Thanks Sir, got it now!

Sir but why are we not assuming the use of queue as in  https://gateoverflow.in/1314/gate2009-28

Because it doesnt make a difference here. As long as all stages are taking same cycles, we dont need a queue.

@rahul sharma 5

Even you consider loop level parallelism for it you will still get answer as 13ns.

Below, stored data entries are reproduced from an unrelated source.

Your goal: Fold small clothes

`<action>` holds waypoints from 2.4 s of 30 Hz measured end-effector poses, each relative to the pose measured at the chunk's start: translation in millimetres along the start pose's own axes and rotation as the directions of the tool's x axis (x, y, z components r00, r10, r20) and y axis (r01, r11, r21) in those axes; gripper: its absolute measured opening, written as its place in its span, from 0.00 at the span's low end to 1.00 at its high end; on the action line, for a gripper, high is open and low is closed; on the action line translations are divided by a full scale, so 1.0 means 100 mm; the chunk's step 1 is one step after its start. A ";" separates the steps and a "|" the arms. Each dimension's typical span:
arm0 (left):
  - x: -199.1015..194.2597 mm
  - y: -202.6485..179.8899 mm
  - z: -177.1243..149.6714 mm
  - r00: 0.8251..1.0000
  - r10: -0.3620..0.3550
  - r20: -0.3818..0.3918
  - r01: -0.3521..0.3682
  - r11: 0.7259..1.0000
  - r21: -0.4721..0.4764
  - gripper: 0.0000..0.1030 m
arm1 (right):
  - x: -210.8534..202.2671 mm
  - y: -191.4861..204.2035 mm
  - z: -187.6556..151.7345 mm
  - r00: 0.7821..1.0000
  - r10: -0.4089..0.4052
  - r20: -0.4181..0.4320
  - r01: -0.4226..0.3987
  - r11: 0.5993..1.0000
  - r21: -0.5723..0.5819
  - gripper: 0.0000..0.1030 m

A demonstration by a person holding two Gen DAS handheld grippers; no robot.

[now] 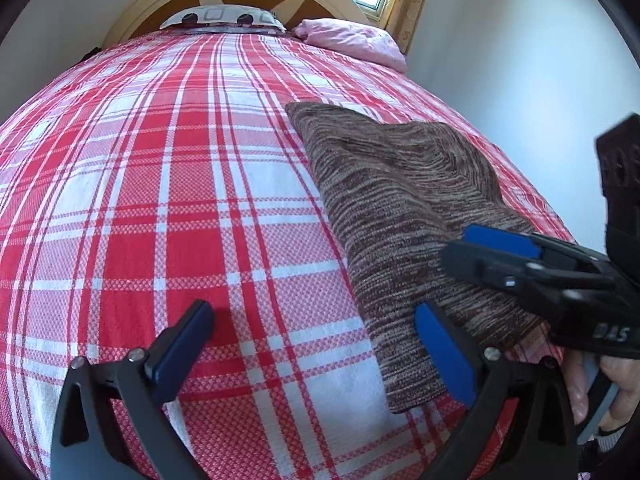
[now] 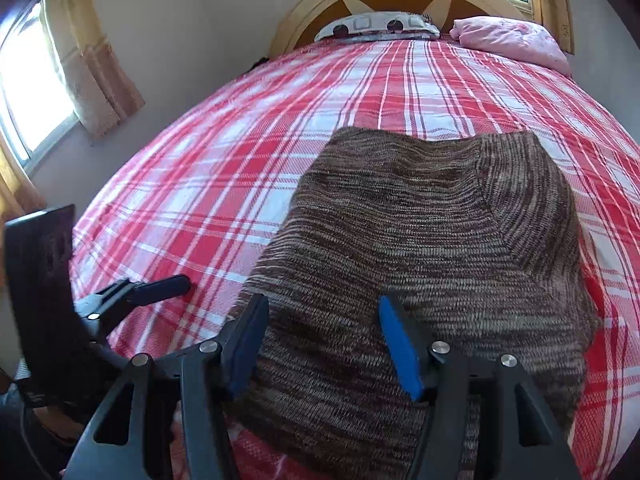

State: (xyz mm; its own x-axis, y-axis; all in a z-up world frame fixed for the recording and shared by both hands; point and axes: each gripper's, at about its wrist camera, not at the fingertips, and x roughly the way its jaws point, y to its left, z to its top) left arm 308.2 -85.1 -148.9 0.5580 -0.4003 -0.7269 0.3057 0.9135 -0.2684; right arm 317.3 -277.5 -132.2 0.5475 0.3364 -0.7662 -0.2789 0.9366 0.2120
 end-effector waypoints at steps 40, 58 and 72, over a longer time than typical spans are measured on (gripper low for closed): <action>0.41 -0.10 0.52 0.981 -0.165 -0.103 0.158 0.985 -0.067 0.80 | -0.15 -1.67 0.02 0.994 0.089 0.060 -0.106 0.912 0.397 0.57; 0.41 -0.15 0.60 0.967 -0.238 -0.085 0.236 0.971 -0.039 0.32 | 0.23 -1.61 0.35 0.967 0.246 0.064 -0.253 0.905 0.341 0.24; -0.49 0.18 0.51 0.969 -0.243 0.039 0.245 0.967 -0.064 0.29 | 0.00 -0.90 0.47 0.932 0.324 0.163 -0.358 0.894 0.268 0.23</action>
State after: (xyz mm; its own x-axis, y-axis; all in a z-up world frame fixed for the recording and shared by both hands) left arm 325.8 -52.6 -85.9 0.4965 -0.6127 -0.6149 0.3832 0.7903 -0.4780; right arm 379.5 -357.2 -122.7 0.5487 0.6332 -0.5459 -0.2341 0.7432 0.6267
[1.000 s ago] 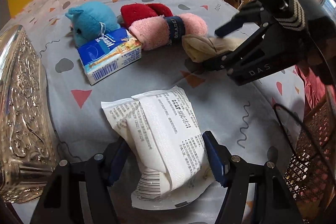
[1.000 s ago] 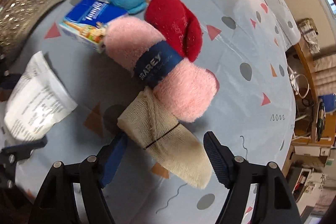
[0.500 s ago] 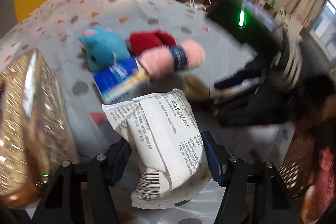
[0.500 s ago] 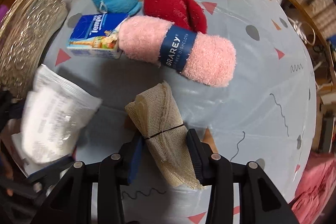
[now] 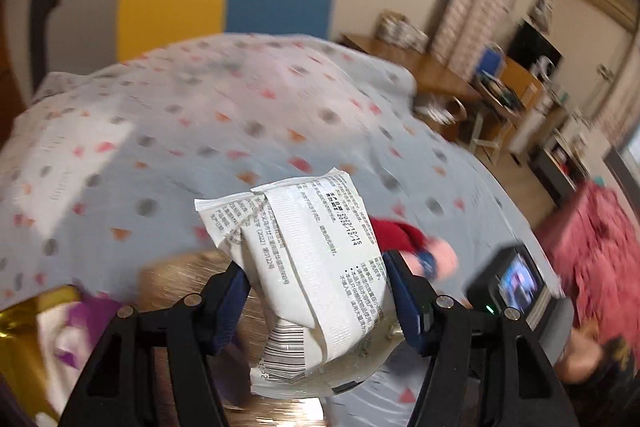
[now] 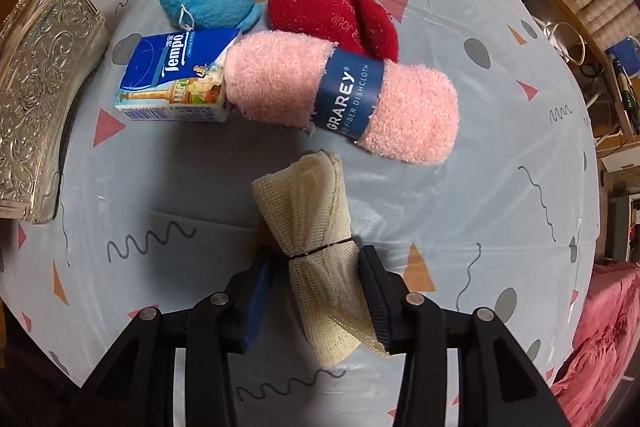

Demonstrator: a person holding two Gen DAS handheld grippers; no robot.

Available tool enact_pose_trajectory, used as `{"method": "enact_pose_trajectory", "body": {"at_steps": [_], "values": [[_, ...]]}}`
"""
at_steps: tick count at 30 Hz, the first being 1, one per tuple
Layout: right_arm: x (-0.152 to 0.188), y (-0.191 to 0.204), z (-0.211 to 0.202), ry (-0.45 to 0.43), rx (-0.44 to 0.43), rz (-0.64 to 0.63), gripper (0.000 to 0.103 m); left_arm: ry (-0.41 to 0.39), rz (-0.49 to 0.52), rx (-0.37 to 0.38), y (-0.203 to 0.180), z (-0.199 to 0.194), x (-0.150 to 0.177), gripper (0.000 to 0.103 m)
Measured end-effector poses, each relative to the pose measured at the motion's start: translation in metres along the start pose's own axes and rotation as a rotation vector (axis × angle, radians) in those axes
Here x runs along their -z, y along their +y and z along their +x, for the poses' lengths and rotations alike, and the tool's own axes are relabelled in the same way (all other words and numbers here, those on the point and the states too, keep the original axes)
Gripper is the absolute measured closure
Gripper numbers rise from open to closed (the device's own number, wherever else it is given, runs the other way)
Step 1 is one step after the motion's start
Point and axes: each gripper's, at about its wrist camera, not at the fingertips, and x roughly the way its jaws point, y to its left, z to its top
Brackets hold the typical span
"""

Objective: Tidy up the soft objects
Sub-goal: 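Carry the packet into the gold tray and release with left tool while right tool holds mesh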

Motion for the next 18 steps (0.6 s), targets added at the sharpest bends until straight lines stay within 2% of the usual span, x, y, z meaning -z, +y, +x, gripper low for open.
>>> {"method": "enact_pose_trajectory", "body": {"at_steps": [3,7,12,18], "values": [[0.001,0.005,0.002,-0.004,-0.007,0.011,0.058,-0.039,-0.062,-0.036,0.037,-0.014,-0.006,0.037],[-0.003,0.012,0.006,-0.009,-0.028,0.036,0.06,-0.088,-0.156,-0.095,0.088,-0.037,0.002,0.037],[-0.008,0.013,0.007,-0.008,-0.051,0.075,0.061,-0.121,-0.236,-0.14,0.139,-0.074,0.04,0.037],[-0.009,0.008,0.001,-0.005,-0.046,0.117,0.061,-0.128,-0.302,-0.161,0.172,-0.101,0.091,0.037]]}}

@Arjun sir. In pipelined architecture, don't we consider the slowest stage time as the time fr each stage?

Then why don't we consider in this question that since the maximum time taken by any instruction in any stage is 2 units, therefore every stage will be synchronized with a clock so that each stage takes 2 unit time? I am having a lot of confusion in this subject. Can you please tell me some resource to study this from.

@Arjun sir,You mentioned

Because it doesnt make a difference here. As long as all stages are taking same cycles, we dont need a queue.

But here also different stage delays are there.I am getting same answer with both(with and without loop level enrollment),but it will not be same always as in https://gateoverflow.in/1314/gate2009-28

same doubt.

In the below example, it was said that "multiple stage buffers which can queue the result of the stages"

then in the second iteration s2 should start in 8 clk cycle. Is it ?

edited

When should we consider stage buffers as queue and when not ..because of which answers may be different here it is same but for this https://gateoverflow.in/1512/gate1999-13

BY DEFAULT ..we should consider a single buffer right not as queue right ???? ..that is unless prev instruction leaves stage and get into next stage current instruction can't enter into that stage

yes single stage buffer

Suppose $I_{1}$ Decode stage started, with that $I_{2}$ instruction Fetch stage can start
Can someone please tell where to study the concept of multistage bufffer

I have the same doubt. Did you get an answer @Rishabh Gupta 2 ? Slowest stage time for each stage is considered in this question: https://gateoverflow.in/1063/gate2004-69. So why are we not doing the same here? Arjun sir also mentioned in a comment for that answer that if no information about clock rate is given, we must assume uniform clock rate. Therefore, clock period for this question should be considered as 2ns. Please correct me if I am wrong

There’s mistake here although this is giving the correct ans but for I5 s2 shd be in t8 and t9 and not in t9 and t10. correct me if i am wrong

ans) 13

### 1 comment

why have you done I1 I2 I3 I4 and again I1 for each stage.

Silly mistake should be taken care of

Remember we have to find second iteration of Instruction I1 finish time.

by

### 1 comment

Actually you made a silly mistake here. Check the answers given by others, there will be a stall at 8th clock cycle when I1 is executing for second time.